What the task requires:
Draw out every line with the word "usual" from the listing below.
Given material Start Marker
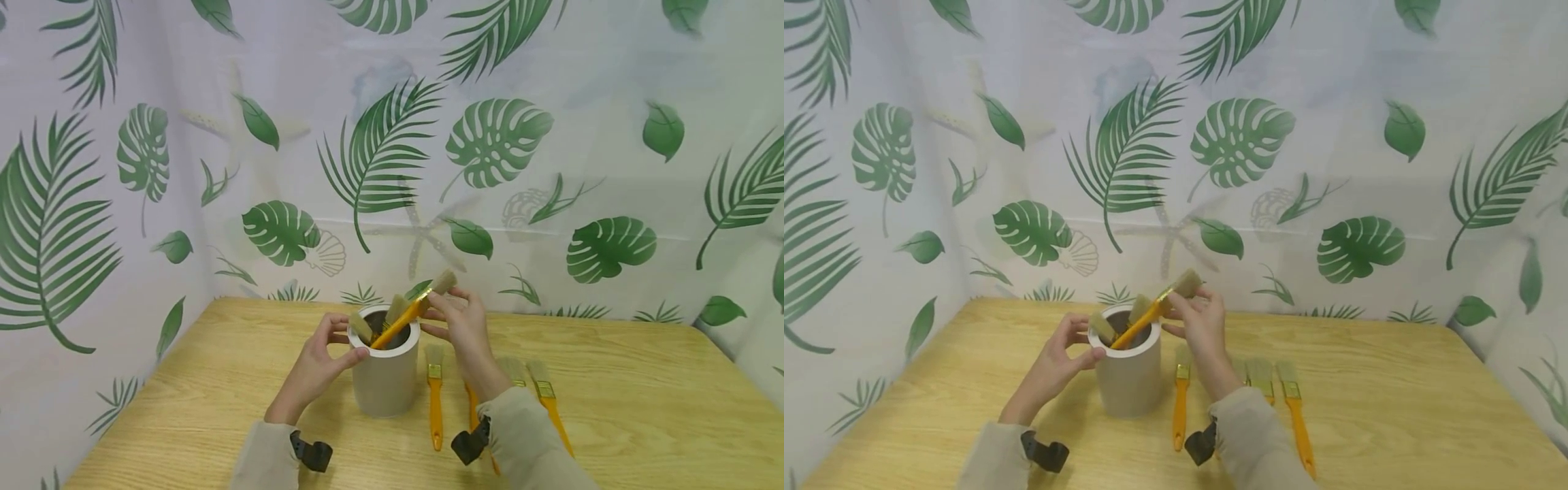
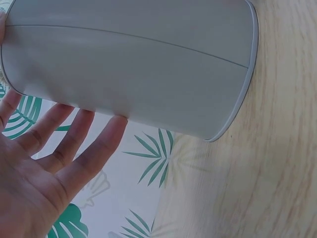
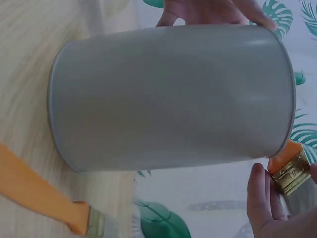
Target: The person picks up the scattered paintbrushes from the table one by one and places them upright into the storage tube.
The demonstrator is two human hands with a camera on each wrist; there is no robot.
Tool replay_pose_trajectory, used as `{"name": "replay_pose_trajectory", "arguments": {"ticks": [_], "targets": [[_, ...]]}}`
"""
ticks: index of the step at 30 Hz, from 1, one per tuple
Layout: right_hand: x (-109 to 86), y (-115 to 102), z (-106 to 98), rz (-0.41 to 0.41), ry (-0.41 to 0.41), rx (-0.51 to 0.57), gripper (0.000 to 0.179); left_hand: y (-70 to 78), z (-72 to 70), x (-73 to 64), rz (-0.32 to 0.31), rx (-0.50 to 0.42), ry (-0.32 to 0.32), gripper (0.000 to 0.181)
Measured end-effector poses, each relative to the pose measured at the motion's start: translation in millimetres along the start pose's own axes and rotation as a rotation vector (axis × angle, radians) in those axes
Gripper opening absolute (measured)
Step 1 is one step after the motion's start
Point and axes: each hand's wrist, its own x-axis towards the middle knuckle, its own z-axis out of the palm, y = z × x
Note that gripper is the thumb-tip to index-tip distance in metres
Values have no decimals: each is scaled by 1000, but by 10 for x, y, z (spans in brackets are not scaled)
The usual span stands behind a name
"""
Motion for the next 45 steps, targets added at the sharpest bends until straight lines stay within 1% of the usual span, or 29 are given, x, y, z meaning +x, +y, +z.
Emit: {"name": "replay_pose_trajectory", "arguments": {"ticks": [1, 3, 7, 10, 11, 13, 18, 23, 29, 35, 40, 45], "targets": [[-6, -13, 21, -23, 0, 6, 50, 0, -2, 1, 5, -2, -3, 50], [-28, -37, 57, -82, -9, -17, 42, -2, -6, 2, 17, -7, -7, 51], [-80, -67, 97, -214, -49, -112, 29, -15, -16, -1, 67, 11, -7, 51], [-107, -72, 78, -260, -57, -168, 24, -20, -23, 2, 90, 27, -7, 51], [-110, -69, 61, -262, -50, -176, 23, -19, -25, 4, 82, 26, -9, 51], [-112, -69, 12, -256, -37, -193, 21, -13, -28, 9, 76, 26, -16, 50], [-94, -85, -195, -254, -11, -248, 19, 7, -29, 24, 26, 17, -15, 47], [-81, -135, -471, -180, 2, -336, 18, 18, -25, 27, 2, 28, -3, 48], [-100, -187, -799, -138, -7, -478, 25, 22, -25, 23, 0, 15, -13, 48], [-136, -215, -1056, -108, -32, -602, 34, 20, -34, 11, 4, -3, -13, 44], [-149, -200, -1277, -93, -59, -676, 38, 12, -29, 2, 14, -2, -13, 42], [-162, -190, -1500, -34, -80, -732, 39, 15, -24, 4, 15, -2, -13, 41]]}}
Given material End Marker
Your solution:
The usual span stands behind a name
Motion for the next 45 steps, targets added at the sharpest bends until straight lines stay within 1% of the usual span, or 29 are given, x, y, z meaning +x, +y, +z.

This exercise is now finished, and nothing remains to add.